**EXERCISE PROMPT:** What lines in the records include the string "pink"? Return each one.

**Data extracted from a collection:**
+ + +

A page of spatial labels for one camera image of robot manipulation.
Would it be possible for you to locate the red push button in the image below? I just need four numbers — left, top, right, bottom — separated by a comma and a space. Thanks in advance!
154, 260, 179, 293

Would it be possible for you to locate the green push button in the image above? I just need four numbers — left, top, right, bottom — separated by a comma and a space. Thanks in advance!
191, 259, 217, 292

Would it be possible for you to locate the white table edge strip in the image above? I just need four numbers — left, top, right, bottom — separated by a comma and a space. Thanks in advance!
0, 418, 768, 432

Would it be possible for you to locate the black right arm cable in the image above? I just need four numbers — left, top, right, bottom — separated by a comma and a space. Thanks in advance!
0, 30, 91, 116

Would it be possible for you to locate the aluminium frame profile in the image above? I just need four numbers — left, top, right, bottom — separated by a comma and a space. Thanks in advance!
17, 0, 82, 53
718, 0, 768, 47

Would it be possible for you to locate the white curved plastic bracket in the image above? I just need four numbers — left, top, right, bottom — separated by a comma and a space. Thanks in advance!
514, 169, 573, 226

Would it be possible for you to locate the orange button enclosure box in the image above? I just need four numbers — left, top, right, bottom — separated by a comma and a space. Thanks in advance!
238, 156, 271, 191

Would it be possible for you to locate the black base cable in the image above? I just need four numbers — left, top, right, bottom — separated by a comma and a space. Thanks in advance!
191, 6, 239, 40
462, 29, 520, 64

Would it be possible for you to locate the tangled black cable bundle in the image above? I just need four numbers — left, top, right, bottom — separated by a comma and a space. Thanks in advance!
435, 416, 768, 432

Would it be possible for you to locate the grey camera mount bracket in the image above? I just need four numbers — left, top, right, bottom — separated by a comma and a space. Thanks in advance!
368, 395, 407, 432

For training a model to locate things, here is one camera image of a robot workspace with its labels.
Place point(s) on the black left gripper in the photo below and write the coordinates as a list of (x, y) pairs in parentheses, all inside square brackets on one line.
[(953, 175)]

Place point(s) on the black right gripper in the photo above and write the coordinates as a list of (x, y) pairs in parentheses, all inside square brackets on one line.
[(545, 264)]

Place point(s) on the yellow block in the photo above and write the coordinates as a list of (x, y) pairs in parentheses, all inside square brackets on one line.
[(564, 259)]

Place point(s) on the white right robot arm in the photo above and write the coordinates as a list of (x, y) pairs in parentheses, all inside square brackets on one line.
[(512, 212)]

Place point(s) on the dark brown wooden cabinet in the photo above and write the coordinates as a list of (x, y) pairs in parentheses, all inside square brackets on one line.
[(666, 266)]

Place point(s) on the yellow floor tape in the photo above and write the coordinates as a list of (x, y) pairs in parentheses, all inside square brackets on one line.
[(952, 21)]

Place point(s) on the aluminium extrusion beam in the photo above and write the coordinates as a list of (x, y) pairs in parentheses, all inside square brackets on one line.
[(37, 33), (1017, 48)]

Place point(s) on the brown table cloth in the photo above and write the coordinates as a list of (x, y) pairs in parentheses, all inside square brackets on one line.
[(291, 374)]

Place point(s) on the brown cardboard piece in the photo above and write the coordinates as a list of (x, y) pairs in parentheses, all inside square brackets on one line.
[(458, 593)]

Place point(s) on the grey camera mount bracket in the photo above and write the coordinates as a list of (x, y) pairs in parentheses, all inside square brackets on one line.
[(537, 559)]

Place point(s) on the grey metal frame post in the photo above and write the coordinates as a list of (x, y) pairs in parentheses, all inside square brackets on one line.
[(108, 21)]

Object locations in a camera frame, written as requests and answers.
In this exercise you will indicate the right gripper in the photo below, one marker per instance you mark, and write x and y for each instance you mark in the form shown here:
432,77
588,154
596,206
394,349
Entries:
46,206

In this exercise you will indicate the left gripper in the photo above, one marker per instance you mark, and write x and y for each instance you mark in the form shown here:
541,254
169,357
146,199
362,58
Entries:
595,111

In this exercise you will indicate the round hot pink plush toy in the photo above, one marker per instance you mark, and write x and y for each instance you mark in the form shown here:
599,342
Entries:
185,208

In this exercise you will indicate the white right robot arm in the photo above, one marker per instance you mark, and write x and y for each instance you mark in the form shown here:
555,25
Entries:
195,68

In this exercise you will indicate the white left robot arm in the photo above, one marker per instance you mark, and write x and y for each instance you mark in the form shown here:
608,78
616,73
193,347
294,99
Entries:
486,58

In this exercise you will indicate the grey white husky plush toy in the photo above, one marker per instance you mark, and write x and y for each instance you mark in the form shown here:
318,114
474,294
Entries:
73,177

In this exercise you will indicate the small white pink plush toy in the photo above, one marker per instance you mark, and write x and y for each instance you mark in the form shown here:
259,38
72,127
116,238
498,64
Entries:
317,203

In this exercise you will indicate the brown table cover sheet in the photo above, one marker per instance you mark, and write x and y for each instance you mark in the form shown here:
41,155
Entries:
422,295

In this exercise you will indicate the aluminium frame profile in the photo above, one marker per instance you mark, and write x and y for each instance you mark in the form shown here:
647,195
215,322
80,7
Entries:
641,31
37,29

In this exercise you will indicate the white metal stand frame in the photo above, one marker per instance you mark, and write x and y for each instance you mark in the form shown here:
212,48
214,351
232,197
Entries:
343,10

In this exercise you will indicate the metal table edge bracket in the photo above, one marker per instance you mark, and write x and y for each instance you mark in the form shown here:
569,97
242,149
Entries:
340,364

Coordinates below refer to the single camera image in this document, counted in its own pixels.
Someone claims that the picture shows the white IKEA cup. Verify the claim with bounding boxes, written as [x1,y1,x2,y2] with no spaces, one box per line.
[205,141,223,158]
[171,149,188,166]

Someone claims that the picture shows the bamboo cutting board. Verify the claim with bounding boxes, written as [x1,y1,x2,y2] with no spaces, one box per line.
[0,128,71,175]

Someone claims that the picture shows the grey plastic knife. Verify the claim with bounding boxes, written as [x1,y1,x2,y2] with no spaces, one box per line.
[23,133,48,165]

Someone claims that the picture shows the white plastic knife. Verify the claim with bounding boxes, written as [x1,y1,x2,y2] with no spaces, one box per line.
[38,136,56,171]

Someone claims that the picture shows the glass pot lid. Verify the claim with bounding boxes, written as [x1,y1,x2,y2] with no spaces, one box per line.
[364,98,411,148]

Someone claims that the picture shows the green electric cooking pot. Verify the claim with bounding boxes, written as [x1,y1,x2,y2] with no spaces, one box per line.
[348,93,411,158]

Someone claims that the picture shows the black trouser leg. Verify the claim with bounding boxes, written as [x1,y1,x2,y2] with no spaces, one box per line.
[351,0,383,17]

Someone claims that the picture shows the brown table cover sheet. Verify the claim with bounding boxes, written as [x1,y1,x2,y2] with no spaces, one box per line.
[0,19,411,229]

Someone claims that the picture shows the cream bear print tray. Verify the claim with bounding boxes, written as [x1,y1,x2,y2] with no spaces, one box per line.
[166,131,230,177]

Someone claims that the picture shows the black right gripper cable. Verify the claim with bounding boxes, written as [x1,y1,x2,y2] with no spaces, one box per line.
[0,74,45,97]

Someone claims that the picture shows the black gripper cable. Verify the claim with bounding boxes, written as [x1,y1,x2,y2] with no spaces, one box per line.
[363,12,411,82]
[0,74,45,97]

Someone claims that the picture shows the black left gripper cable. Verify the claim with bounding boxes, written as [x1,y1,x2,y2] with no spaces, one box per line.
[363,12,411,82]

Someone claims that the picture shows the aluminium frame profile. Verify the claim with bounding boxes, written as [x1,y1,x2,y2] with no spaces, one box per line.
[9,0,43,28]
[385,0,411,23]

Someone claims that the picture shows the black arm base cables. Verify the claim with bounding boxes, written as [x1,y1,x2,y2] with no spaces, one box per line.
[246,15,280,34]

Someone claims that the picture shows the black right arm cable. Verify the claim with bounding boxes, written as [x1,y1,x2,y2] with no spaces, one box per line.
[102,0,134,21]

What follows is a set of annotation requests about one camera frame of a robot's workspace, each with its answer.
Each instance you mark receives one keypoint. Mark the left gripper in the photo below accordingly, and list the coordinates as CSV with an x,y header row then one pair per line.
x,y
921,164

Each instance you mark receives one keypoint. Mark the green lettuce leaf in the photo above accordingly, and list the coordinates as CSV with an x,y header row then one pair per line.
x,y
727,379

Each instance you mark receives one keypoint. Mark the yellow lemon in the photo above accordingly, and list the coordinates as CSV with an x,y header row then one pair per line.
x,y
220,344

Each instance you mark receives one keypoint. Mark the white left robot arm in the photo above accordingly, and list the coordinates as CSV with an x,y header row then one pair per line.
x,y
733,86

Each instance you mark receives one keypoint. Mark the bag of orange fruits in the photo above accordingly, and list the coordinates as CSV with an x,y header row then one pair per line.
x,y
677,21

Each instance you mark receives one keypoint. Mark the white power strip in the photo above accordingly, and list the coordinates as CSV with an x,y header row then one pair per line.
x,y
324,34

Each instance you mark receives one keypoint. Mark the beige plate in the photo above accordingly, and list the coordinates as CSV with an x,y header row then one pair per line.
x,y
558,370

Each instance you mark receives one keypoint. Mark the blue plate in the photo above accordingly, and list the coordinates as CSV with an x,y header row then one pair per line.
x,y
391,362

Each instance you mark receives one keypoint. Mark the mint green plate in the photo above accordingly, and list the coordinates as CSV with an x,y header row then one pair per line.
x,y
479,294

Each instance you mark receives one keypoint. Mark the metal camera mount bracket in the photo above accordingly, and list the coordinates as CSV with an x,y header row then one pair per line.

+ + +

**RESULT FOR THIS EXERCISE:**
In this exercise you will indicate the round hot pink plush toy in the photo above, one marker per instance you mark, and write x and y for each instance you mark in the form shown here:
In this exercise you will indicate the small white pink plush toy in the photo above, one marker per instance you mark, and write x and y for each instance you mark in the form shown here:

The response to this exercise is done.